Published: May 18, 2007
Source : Australian Food News
An Australian PhD student has overturned 30 years of scientific dogma by eliminating the prime suspect believed to cause a common gut disease in chickens that costs the global poultry industries an estimated US$2 billion a year.

Working on a research project funded by the Australian Poultry Cooperative Research Centre (Poultry CRC), Monash University PhD student, Anthony Keyburn, has now opened the way for more research to identify the real culprit behind necrotic enteritis, the most common and financially devastating bacterial disease in modern broiler (meat chicken) flocks.

His research will be featured at the 2007 Cooperative Research Centres Association Conference's Early Career Scientists Presentations in Perth on Thursday, 17 May.

Necrotic enteritis, or NE, is caused by Clostridium perfringens (C. perfringens), a bacterium found at low levels in the intestine of healthy birds. The bacterium only causes the disease when it transforms from a non-toxin producing type to a toxin producing type. Five types of C. perfringens produce toxins, including alpha-toxin, which was believed to be a key to the occurrence of NE following research done in the 1970s. Little work had been done since then to validate this widely-held belief.

"My study has provided the first definitive evidence that alpha-toxin is not an essential virulence factor in the pathogenesis of NE in chickens," Anthony said.

"For the last thirty years, alpha-toxin has been implicated as the major virulence factor in causing NE, although definitive proof had never been reported."

To investigate alpha-toxin's influence on the disease, Anthony and other members of the project team constructed a bacterial strain that doesn't have this toxin and found that it was still able to cause disease in chickens, overturning decades of dogma and blowing the search for the real perpetrator wide open.

"This is a major scientific breakthrough," said Professor Mingan Choct, CEO of the Armidale-based Poultry CRC.

"It forces scientists around the world to go back to the drawing board, so far as the mechanisms whereby the bacterium causes the disease are concerned.

"The Poultry CRC is funding a follow-up project to open the way for the development of vaccines to combat what is an extremely important disease for the poultry industry around the world."

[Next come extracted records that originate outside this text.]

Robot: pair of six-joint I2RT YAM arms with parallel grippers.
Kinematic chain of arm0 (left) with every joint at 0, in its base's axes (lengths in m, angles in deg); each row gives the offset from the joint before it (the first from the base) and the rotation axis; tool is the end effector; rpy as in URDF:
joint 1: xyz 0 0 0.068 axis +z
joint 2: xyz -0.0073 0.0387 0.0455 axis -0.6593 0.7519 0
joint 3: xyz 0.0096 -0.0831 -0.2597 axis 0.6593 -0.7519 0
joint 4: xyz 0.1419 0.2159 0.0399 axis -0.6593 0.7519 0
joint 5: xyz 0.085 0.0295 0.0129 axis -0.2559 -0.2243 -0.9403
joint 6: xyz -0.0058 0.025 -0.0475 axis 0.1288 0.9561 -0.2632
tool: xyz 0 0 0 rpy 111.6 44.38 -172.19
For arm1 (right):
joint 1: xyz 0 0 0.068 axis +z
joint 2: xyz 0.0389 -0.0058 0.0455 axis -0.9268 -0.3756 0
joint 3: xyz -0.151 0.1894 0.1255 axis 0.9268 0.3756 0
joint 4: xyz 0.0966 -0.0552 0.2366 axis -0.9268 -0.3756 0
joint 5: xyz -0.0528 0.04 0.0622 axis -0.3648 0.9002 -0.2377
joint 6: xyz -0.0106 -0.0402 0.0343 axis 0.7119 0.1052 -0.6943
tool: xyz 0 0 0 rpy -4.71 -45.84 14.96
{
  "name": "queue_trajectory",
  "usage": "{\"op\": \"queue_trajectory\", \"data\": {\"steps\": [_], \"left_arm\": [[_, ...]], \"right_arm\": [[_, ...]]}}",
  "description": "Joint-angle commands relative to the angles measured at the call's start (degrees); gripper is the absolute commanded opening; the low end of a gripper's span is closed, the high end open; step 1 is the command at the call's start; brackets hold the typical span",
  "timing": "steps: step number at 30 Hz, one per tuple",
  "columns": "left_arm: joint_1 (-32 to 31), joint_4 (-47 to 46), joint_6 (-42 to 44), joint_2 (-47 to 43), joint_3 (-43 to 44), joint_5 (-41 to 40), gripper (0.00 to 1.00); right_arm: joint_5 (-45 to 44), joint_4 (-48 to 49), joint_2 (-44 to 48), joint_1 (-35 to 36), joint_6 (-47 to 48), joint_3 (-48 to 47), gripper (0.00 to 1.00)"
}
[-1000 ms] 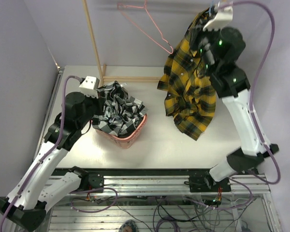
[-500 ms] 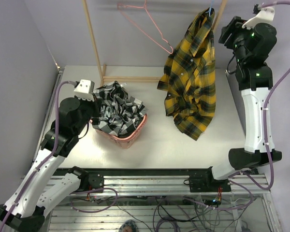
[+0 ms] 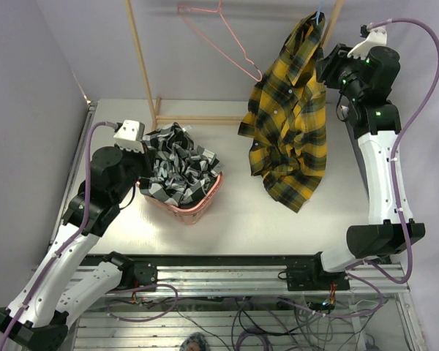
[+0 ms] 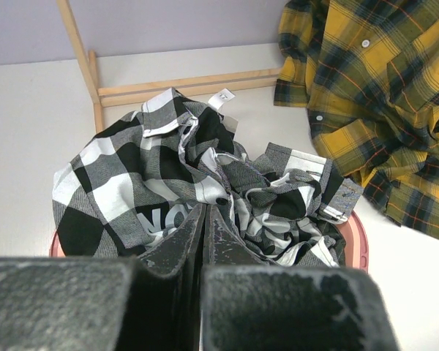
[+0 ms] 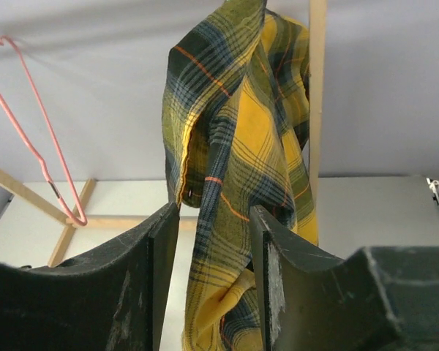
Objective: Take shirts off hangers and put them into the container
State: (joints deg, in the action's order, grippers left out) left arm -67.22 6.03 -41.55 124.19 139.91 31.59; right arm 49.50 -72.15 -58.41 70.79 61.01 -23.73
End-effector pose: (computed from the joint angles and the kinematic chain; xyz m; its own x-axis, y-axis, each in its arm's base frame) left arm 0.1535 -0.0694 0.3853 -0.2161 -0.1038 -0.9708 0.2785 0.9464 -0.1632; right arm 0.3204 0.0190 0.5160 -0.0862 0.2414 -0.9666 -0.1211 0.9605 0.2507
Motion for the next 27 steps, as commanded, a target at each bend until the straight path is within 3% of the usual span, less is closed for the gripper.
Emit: {"op": "queue_trajectory", "data": {"steps": [1, 3, 7, 9, 20, 27], "left_arm": [[0.2, -1.1, -0.2, -0.1, 0.4, 1.2, 0.08], [0.2, -1.1, -0.2, 0.1, 0.4, 1.3, 0.08], [0.2, -1.1, -0.2, 0.6, 0.3, 1.5, 0.08], [0.2, -1.0, -0.2, 0.7, 0.4, 1.5, 0.08], [0.2, -1.0, -0.2, 1.5, 0.4, 1.7, 0.08], [0.3, -0.9, -0.3, 1.7, 0.4, 1.7, 0.08]], "right_arm": [[3.1, 3.0, 0.7, -0.6, -0.4, 1.0, 0.43], [3.2, 2.7, 0.5, -0.6, -0.3, 0.8, 0.38], [2.5, 2.3, 0.2, -0.6, -0.2, 1.3, 0.16], [2.5, 2.4, 0.3, -0.6, -0.3, 1.8, 0.1], [3.3, 1.6, -2.2, -0.5, -0.2, 1.1, 0.17], [3.6, 1.5, -3.2, -0.5, -0.5, 1.1, 0.16]]}}
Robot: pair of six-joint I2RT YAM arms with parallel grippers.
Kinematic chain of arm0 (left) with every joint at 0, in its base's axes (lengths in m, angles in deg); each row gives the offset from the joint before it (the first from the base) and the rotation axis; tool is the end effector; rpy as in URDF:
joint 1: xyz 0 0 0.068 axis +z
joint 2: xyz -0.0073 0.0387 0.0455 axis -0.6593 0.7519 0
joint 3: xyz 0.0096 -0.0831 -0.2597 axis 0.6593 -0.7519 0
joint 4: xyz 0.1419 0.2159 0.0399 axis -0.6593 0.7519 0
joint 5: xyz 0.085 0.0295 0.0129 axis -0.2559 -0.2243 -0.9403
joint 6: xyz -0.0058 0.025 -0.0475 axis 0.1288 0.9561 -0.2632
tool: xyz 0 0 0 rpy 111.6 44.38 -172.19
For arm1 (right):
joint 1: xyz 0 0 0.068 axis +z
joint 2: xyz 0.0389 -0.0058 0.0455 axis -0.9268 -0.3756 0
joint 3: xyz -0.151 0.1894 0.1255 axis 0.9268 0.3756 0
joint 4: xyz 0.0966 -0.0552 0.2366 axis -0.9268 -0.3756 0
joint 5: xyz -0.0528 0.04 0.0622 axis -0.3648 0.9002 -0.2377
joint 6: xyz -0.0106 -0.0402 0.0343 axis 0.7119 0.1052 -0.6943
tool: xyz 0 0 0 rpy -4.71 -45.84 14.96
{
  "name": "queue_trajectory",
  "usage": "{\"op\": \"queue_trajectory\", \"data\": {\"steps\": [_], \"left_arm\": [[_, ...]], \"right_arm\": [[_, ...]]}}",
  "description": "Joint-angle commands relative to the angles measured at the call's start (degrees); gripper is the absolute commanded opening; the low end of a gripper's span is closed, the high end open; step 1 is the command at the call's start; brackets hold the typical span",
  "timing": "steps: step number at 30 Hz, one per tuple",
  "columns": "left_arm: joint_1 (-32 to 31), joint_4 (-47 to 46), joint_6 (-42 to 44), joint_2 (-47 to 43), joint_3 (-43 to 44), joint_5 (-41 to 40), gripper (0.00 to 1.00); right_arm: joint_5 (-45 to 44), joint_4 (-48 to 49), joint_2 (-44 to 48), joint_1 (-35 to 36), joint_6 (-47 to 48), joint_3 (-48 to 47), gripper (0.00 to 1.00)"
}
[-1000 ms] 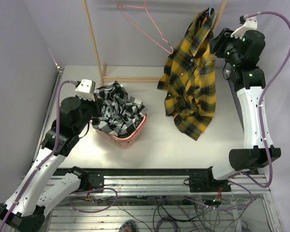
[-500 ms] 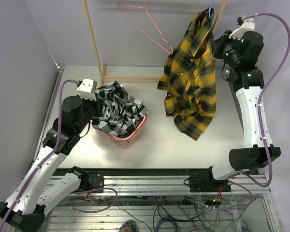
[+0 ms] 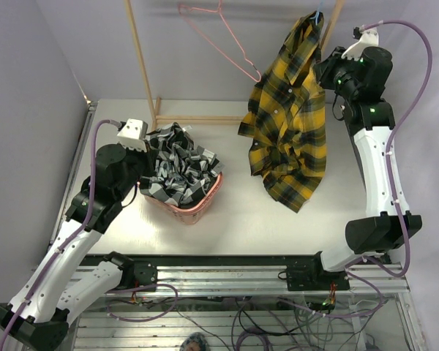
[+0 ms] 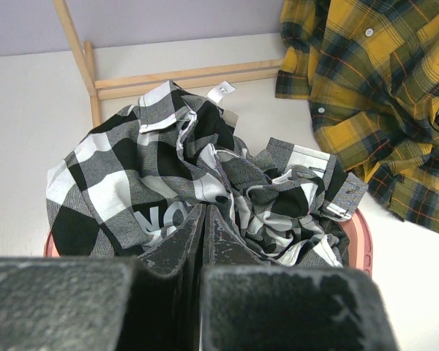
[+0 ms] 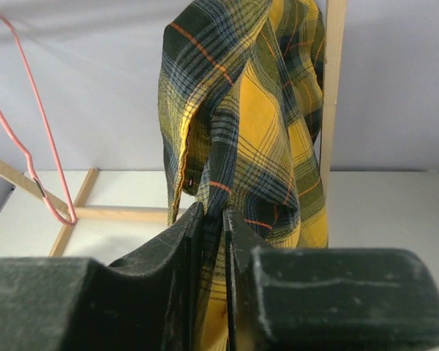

Anthony will speak to hundreds of delegates about his breakthrough at the Cooperative Research Centres Association's (CRCA) Annual Conference in Perth on 17 May in a session that showcases the achievements of Australia's outstanding early career research scientists and engineers.


1. McReynolds JL, Byrd JA, Anderson RC, Moore RW, Edrington TS, Genovese KJ, Poole TL, Kubena LF, and Nisbet DJ (2004) "Evaluation of immunosuppressants and dietary mechanisms in an experimental disease model for necrotic enteritis." Poultry Science, 83:1948-52.
2. Keyburn AL, Sheedy SA, Ford ME, Williamson MM, Awad MM, Rood JI, Moore RJ "Alpha-toxin of Clostridium perfringens is not an essential virulence factor in necrotic enteritis in chickens." Infection and Immunity, 2006 Nov;74(11):6496-500.